[YOUR TASK]
Down to the last line, set down the listing below exactly, apart from its pictures.

(PROVIDED MATERIAL Opens)

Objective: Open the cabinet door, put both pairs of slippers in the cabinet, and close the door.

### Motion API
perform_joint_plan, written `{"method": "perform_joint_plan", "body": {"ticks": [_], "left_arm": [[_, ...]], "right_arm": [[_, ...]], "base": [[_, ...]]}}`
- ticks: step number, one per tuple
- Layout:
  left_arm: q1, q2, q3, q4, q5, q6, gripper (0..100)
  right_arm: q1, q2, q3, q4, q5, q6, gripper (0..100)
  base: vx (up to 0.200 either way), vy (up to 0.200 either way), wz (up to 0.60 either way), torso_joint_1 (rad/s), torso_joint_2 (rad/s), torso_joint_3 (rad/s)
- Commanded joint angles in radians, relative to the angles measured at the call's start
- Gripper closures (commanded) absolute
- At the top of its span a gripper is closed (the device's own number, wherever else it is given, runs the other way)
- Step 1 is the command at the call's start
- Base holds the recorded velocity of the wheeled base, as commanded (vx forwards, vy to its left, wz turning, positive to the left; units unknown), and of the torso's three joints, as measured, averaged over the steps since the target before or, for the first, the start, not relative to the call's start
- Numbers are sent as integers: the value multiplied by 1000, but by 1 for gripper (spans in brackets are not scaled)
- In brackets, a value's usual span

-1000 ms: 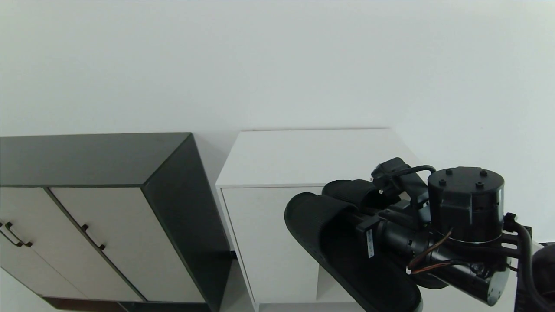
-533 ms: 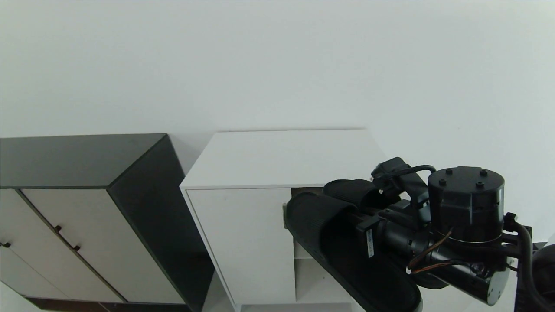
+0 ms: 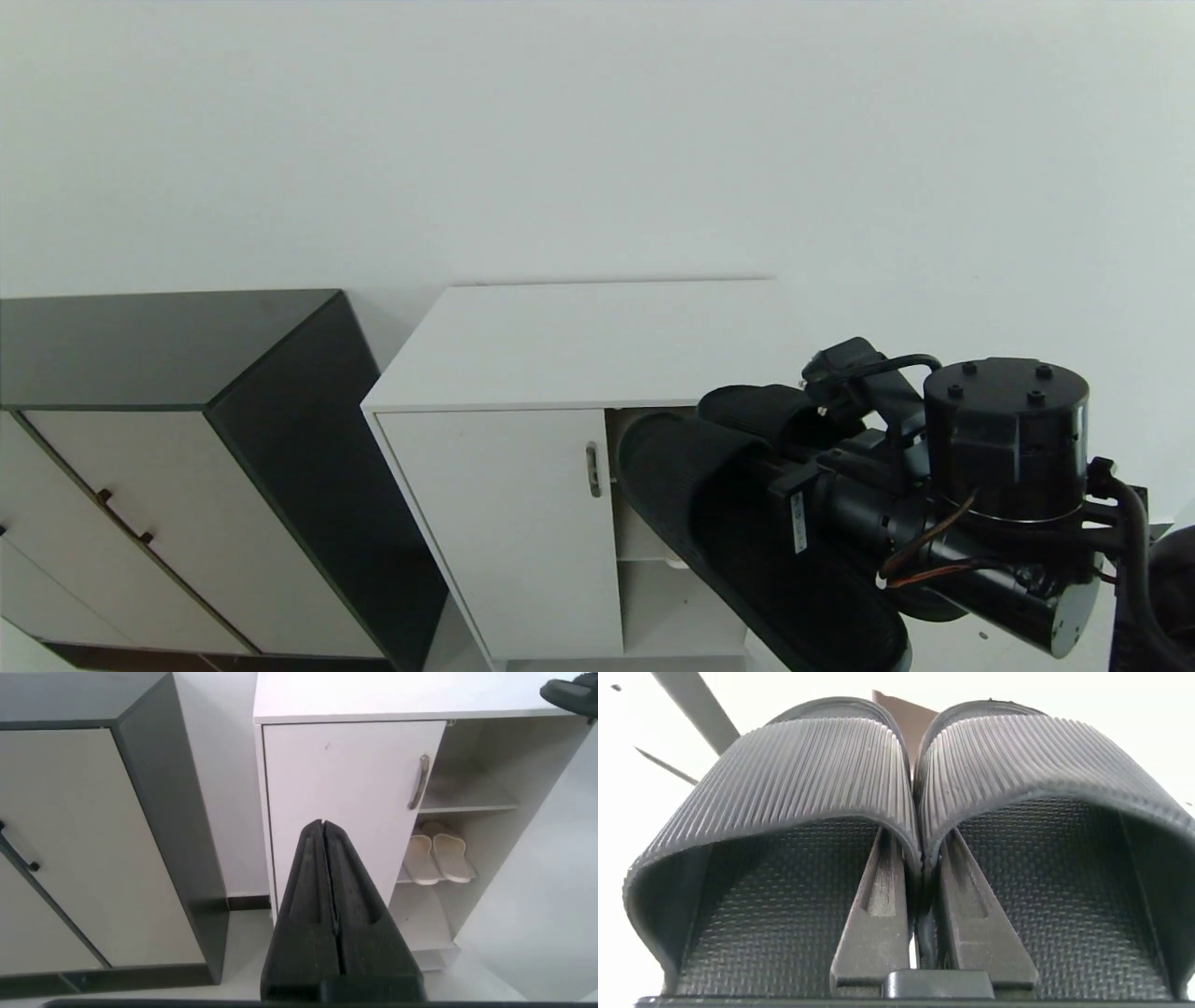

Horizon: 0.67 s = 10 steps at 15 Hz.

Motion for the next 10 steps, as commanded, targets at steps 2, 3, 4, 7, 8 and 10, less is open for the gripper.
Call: {"method": "perform_joint_plan", "body": {"ticks": [2, 3, 4, 7, 8, 10], "left_arm": [[0, 0, 0, -1, 0, 0, 100], [0, 0, 0, -1, 0, 0, 100], [-1, 0, 0, -1, 0, 0, 100], [-1, 0, 0, -1, 0, 0, 100], [-1, 0, 0, -1, 0, 0, 100], [0, 0, 0, -1, 0, 0, 100]], "right_arm": [[-1, 2, 1, -2, 0, 1, 100], [-1, 0, 1, -2, 0, 1, 100], [-1, 0, 6, -2, 0, 0, 100], [-1, -1, 11, -5, 0, 0, 100], [-1, -1, 11, -5, 0, 0, 100], [-1, 0, 12, -5, 0, 0, 100]], "base": [[0, 0, 0, 0, 0, 0], [0, 0, 0, 0, 0, 0], [0, 0, 0, 0, 0, 0], [0, 0, 0, 0, 0, 0], [0, 0, 0, 0, 0, 0], [0, 0, 0, 0, 0, 0]]}}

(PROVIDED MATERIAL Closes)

[SOLVED PROBLEM]
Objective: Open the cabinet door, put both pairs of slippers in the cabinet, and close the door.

### Motion API
perform_joint_plan, written `{"method": "perform_joint_plan", "body": {"ticks": [_], "left_arm": [[_, ...]], "right_arm": [[_, ...]], "base": [[_, ...]]}}`
- ticks: step number, one per tuple
- Layout:
  left_arm: q1, q2, q3, q4, q5, q6, gripper (0..100)
  right_arm: q1, q2, q3, q4, q5, q6, gripper (0..100)
  base: vx (up to 0.200 either way), vy (up to 0.200 either way), wz (up to 0.60 either way), torso_joint_1 (rad/s), torso_joint_2 (rad/s), torso_joint_3 (rad/s)
- Commanded joint angles in radians, relative to the angles measured at the call's start
- Gripper closures (commanded) absolute
- At the top of its span a gripper is closed (the device's own number, wherever else it is given, runs the other way)
- Step 1 is the command at the call's start
- Base holds the recorded velocity of the wheeled base, as commanded (vx forwards, vy to its left, wz turning, positive to the left; units unknown), and of the torso's three joints, as measured, averaged over the steps since the target before or, for the first, the start, not relative to the call's start
- Numbers are sent as integers: the value multiplied by 1000, but by 1 for gripper (spans in brackets are not scaled)
- In brackets, a value's usual span

-1000 ms: 
-533 ms: 
+0 ms: 

Horizon: 0.67 s = 10 steps at 15 Hz.

Motion for the next 10 steps, as commanded, targets at steps 2, 3, 4, 7, 8 and 10, less is open for the gripper.
Call: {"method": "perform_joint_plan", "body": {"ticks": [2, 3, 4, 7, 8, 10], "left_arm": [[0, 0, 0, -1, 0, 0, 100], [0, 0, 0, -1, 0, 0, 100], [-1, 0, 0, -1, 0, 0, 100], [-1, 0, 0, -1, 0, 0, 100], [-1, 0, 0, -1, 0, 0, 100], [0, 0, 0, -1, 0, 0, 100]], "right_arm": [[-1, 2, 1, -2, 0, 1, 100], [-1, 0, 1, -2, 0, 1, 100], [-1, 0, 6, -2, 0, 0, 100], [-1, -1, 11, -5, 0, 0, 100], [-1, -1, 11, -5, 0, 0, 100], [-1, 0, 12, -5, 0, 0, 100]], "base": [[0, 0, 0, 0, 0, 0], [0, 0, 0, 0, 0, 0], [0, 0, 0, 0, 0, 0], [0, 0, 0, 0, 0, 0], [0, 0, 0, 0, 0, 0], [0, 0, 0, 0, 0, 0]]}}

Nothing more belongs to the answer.